• [What needs to be done]: For this exercise, print the listing below exactly, without its pictures.
· · ·
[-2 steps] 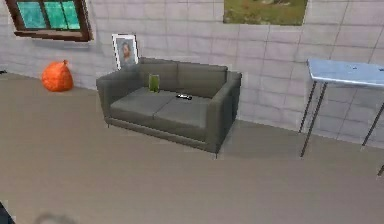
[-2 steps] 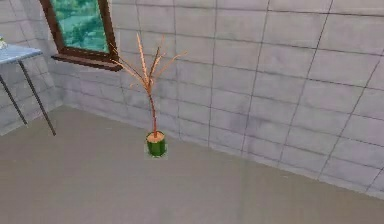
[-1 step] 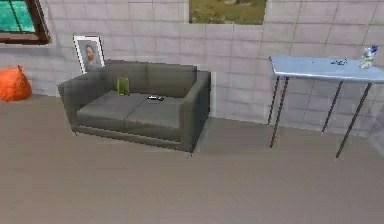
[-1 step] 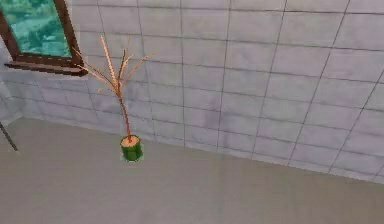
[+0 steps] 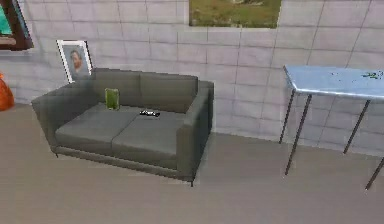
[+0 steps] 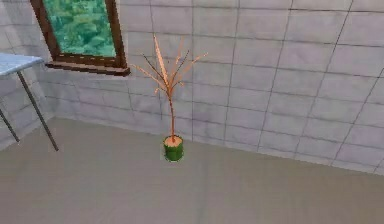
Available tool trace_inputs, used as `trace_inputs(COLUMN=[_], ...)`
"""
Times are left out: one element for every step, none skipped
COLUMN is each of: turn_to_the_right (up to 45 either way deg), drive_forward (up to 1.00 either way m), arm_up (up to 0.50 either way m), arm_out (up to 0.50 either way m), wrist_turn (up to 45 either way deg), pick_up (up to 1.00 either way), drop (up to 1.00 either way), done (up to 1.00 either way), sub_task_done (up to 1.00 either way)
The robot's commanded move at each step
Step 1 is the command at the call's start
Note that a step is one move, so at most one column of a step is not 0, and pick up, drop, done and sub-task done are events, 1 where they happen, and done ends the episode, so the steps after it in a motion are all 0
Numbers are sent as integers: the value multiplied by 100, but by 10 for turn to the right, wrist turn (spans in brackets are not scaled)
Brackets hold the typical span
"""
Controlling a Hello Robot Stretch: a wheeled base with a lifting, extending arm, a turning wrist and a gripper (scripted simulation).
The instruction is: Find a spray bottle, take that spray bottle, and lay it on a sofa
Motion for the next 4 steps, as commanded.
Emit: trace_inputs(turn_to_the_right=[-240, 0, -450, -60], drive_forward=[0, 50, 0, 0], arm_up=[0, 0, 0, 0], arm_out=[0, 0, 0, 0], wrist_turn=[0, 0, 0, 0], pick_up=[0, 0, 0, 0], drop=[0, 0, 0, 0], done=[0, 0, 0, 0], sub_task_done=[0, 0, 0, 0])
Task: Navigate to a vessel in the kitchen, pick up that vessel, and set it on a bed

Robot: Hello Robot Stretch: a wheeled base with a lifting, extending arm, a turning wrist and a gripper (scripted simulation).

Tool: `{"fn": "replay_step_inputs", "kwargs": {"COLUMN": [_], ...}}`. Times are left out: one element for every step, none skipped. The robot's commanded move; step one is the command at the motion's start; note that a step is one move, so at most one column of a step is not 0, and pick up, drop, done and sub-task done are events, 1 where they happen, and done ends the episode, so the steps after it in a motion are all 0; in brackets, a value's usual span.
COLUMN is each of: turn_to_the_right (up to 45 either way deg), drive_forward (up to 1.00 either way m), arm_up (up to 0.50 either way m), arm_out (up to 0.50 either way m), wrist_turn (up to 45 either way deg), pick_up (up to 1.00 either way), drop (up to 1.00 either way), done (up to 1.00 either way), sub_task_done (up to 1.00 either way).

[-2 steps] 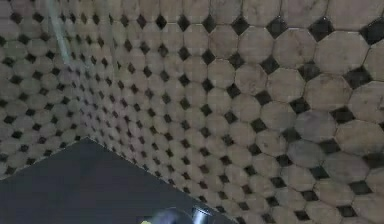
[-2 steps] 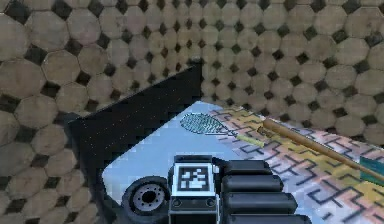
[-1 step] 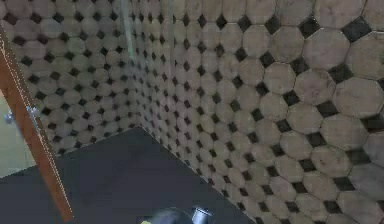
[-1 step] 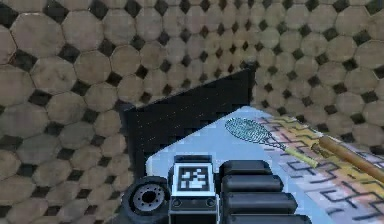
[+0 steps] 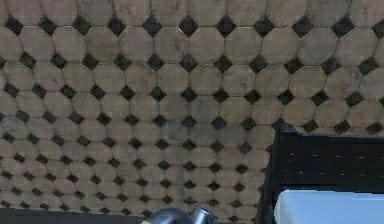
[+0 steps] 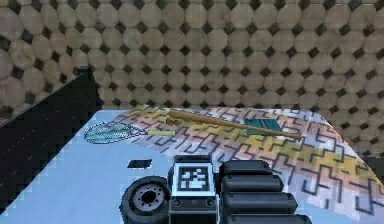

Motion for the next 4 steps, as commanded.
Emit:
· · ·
• [Output for this task]:
[-2 steps] 
[-2 steps] 
[-1 step] 
[-1 step] 
[+0 steps] 
[+0 steps] 
Available tool trace_inputs, used as `trace_inputs(COLUMN=[_], ...)`
"""
Times are left out: one element for every step, none skipped
COLUMN is each of: turn_to_the_right (up to 45 either way deg), drive_forward (up to 1.00 either way m), arm_up (up to 0.50 either way m), arm_out (up to 0.50 either way m), wrist_turn (up to 45 either way deg), pick_up (up to 1.00 either way), drop (up to 1.00 either way), done (up to 1.00 either way), sub_task_done (up to 1.00 either way)
The robot's commanded move at each step
Step 1 is the command at the call's start
Note that a step is one move, so at most one column of a step is not 0, and pick up, drop, done and sub-task done are events, 1 where they happen, and done ends the episode, so the steps after it in a motion are all 0
Numbers are sent as integers: the value multiplied by 100, but by 10 for turn to the right, wrist turn (spans in brackets are not scaled)
Brackets hold the typical span
"""
Controlling a Hello Robot Stretch: a wheeled base with a lifting, extending arm, a turning wrist and a gripper (scripted simulation).
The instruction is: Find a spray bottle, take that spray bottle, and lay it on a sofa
Motion for the next 4 steps, as commanded.
Emit: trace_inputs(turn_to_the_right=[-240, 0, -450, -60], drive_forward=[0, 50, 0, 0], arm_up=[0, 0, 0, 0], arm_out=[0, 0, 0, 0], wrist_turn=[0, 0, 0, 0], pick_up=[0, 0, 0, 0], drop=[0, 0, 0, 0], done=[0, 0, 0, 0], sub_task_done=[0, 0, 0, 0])
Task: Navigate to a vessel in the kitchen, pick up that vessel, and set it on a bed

Robot: Hello Robot Stretch: a wheeled base with a lifting, extending arm, a turning wrist and a gripper (scripted simulation).

Tool: `{"fn": "replay_step_inputs", "kwargs": {"COLUMN": [_], ...}}`. Times are left out: one element for every step, none skipped. The robot's commanded move; step one is the command at the motion's start; note that a step is one move, so at most one column of a step is not 0, and pick up, drop, done and sub-task done are events, 1 where they happen, and done ends the episode, so the steps after it in a motion are all 0; in brackets, a value's usual span.
COLUMN is each of: turn_to_the_right (up to 45 either way deg), drive_forward (up to 1.00 either way m), arm_up (up to 0.50 either way m), arm_out (up to 0.50 either way m), wrist_turn (up to 45 either way deg), pick_up (up to 1.00 either way), drop (up to 1.00 either way), done (up to 1.00 either way), sub_task_done (up to 1.00 either way).

[-2 steps] 
[-2 steps] 
[-1 step] 
[-1 step] 
[+0 steps] 
[+0 steps] 

Motion for the next 4 steps, as commanded.
Emit:

Nothing else remains to be done for this exercise.